By Stephanie Deterding, Managing Director, Tax Investor Coverage at Crux

Crux recently published its 2025 Market Intelligence Report. It serves as a comprehensive look at the state of clean energy project finance, covering pricing, deal flow, lending trends, tax equity, and the transferable tax credit market in granular detail. 

It's a resource I'd encourage every tax and finance team to read in full, but I want to highlight a few insights that matter most for corporate tax credit buyers heading into 2026. Here is what stood out to me:

Key takeaways:

  • Despite policy headwinds and uncertain tax credit demand, the market grew significantly in 2025.
  • Transferable tax credits have become a standard part of corporate tax planning — one in four Fortune 1000 companies participated in the transferable tax credit market.
  • Crux estimates that $8–10 billion in 2025-vintage credits remained available at year end, but sellers of these credits have premium price expectations in 2026.
  • The 2026 market is shaping up to be increasingly competitive as large-cap buyers re-engage. Buyers who move early will be best positioned.

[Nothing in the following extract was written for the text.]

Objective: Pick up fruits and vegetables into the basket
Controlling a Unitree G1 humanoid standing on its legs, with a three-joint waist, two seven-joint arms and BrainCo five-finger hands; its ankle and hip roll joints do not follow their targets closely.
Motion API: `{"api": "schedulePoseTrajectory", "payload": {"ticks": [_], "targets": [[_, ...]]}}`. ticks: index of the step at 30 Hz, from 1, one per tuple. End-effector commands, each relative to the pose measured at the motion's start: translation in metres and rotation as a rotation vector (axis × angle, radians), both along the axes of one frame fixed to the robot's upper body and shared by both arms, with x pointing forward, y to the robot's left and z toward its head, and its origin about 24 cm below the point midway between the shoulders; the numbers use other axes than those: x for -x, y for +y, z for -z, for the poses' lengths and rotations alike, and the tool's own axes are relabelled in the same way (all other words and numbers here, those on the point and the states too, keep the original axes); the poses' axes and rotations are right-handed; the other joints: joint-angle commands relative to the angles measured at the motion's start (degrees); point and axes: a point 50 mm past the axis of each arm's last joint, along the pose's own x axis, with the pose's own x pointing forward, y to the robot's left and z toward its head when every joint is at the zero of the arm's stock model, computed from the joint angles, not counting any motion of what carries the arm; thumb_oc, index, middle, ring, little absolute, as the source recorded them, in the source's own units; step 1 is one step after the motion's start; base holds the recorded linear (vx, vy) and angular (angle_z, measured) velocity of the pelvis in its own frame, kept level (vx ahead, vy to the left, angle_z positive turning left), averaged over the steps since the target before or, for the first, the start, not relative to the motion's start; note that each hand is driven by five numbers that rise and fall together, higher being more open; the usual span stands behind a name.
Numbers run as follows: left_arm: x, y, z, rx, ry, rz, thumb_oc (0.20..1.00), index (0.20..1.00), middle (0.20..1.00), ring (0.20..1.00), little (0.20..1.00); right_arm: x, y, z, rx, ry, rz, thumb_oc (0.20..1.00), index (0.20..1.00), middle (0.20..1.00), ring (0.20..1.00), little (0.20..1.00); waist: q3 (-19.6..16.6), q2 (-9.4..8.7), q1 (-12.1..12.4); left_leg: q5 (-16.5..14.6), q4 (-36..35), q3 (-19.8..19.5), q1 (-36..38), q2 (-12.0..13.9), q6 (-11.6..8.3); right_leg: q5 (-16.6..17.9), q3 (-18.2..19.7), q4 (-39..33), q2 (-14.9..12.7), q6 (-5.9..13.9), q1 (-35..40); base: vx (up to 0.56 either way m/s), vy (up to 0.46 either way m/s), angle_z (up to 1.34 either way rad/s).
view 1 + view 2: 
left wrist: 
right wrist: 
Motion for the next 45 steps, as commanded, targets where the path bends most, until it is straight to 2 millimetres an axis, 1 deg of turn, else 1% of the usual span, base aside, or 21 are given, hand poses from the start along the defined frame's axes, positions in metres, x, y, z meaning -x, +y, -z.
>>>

For more: Download the report

Despite regulatory uncertainty and significant reductions in corporate tax liability, the market grew in 2025

The transferable tax credit market was tested in 2025. The passage of the One Big Beautiful Bill (OBBB) in July reduced corporate tax liabilities by an estimated 20–30% and introduced regulatory uncertainty around credit disqualification resulting from prohibited foreign entity (PFE) designation. Consequently, many buyers chose to pause and recalibrate their appetite for tax credits. 

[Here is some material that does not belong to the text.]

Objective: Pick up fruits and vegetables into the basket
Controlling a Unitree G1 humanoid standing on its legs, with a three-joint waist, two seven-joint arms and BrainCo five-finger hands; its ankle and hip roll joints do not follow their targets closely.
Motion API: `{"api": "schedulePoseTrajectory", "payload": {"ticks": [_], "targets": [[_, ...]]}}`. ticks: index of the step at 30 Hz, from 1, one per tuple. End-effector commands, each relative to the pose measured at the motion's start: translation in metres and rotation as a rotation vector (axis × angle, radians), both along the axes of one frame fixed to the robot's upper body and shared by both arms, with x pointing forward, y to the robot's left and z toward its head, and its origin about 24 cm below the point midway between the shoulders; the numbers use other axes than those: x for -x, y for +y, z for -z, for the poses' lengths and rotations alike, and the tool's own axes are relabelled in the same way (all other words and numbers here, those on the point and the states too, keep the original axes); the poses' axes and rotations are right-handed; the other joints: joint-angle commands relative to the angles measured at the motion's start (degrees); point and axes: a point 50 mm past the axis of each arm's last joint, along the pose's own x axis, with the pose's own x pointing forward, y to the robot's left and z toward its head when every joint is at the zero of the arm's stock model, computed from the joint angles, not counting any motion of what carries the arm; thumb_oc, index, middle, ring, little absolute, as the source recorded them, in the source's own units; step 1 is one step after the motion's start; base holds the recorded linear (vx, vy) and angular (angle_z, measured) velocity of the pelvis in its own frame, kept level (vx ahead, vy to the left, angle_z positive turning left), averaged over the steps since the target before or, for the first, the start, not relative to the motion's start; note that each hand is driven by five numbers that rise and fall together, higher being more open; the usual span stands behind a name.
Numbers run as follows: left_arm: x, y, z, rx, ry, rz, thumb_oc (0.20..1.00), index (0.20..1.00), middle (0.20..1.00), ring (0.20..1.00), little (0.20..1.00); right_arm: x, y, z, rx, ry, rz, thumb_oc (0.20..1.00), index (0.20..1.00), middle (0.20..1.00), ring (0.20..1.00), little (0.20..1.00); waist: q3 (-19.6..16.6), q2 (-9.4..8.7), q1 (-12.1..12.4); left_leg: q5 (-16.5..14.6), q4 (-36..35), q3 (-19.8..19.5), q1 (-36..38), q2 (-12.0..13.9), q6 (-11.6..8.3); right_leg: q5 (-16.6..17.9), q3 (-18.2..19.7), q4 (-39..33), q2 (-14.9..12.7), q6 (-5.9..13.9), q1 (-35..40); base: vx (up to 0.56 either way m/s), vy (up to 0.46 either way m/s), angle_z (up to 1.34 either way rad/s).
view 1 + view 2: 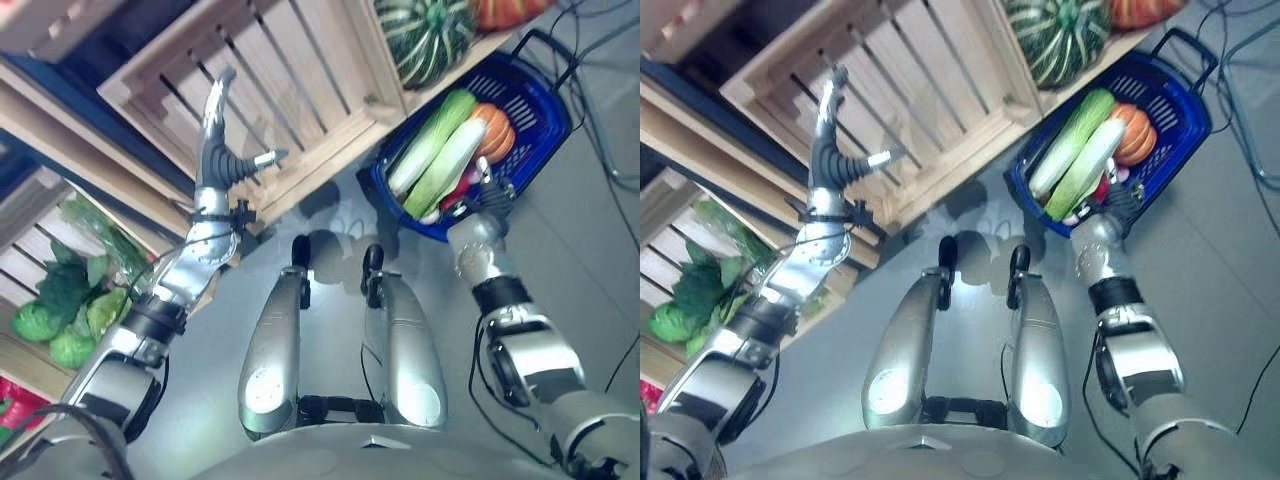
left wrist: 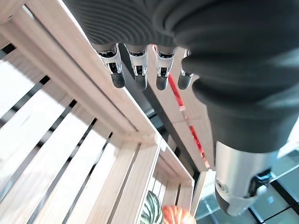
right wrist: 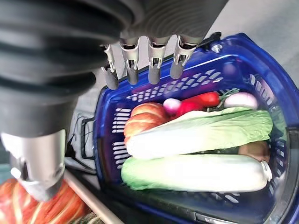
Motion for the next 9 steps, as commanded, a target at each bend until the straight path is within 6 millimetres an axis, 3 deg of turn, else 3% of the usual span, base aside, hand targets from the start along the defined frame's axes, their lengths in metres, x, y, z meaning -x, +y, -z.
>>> {"api": "schedulePoseTrajectory", "payload": {"ticks": [1,2,3,5,9], "targets": [[0.011,0.0,0.012,0.119,0.076,0.098,1.0,1.0,1.0,1.0,1.0,0.024,-0.018,0.001,0.192,-0.048,0.103,1.0,1.0,1.0,1.0,1.0,-8.14,-1.08,0.52,-1.55,-1.12,-0.02,0.92,-4.46,2.16,4.32,-2.29,-11.72,1.96,0.6,8.59,0.1,-0.004,0.1],[0.016,0.002,0.028,0.123,0.138,0.098,1.0,1.0,1.0,1.0,1.0,0.038,-0.018,0.014,0.251,-0.019,0.097,1.0,1.0,1.0,1.0,1.0,-9.56,-1.15,0.31,-0.52,-4.27,-0.31,3.43,-4.09,2.19,5.28,-2.66,-15.19,1.86,0.65,11.55,0.08,-0.005,0.13],[0.017,0.002,0.03,0.124,0.144,0.099,1.0,1.0,1.0,1.0,1.0,0.039,-0.018,0.015,0.256,-0.016,0.096,1.0,1.0,1.0,1.0,1.0,-9.62,-1.15,0.27,-0.36,-4.64,-0.34,3.76,-4.06,2.19,5.43,-2.7,-15.55,1.84,0.66,11.9,0.09,0.009,0.12],[0.027,0.003,0.057,0.139,0.262,0.101,1.0,1.0,1.0,1.0,1.0,0.064,-0.015,0.044,0.324,0.096,0.027,1.0,1.0,1.0,1.0,1.0,-12.92,-1.37,0.04,1.28,-10.73,-1.19,8.24,-3.59,2.45,7.28,-2.78,-21.35,1.5,1.17,16.46,0.08,0.038,0.02],[0.035,0.007,0.076,0.143,0.348,0.1,1.0,1.0,1.0,1.0,1.0,0.082,-0.017,0.068,0.349,0.213,-0.05,1.0,1.0,1.0,1.0,1.0,-15.47,-1.36,-0.24,2.63,-15.27,-1.4,11.53,-2.95,2.41,8.61,-3.11,-25.18,1.29,1.65,19.48,0.04,0.033,-0.01]]}}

As a result of this softening demand, pricing shifted. Average prices for investment tax credits (ITCs) from investment-grade sellers dropped from $0.940 in the first half of the year to $0.931 in the second half, and production tax credits (PTCs) from investment-grade sellers dipped from $0.950 to $0.940.

Investment-grade versus non-investment-grade ITC and PTC pricing

Source: The State of Clean Energy Finance: 2025 Market Intelligence Report

First-half volume exceeded the second half by nearly 1.5x. This slowdown was driven by a decrease in deal size — deal count remained stable across both halves of the year, but average deal size declined substantially as parties deferred larger transactions into 2026. Transactions with notional values between $25 and $100 million emerged as the most liquid and dynamic segment in the second half.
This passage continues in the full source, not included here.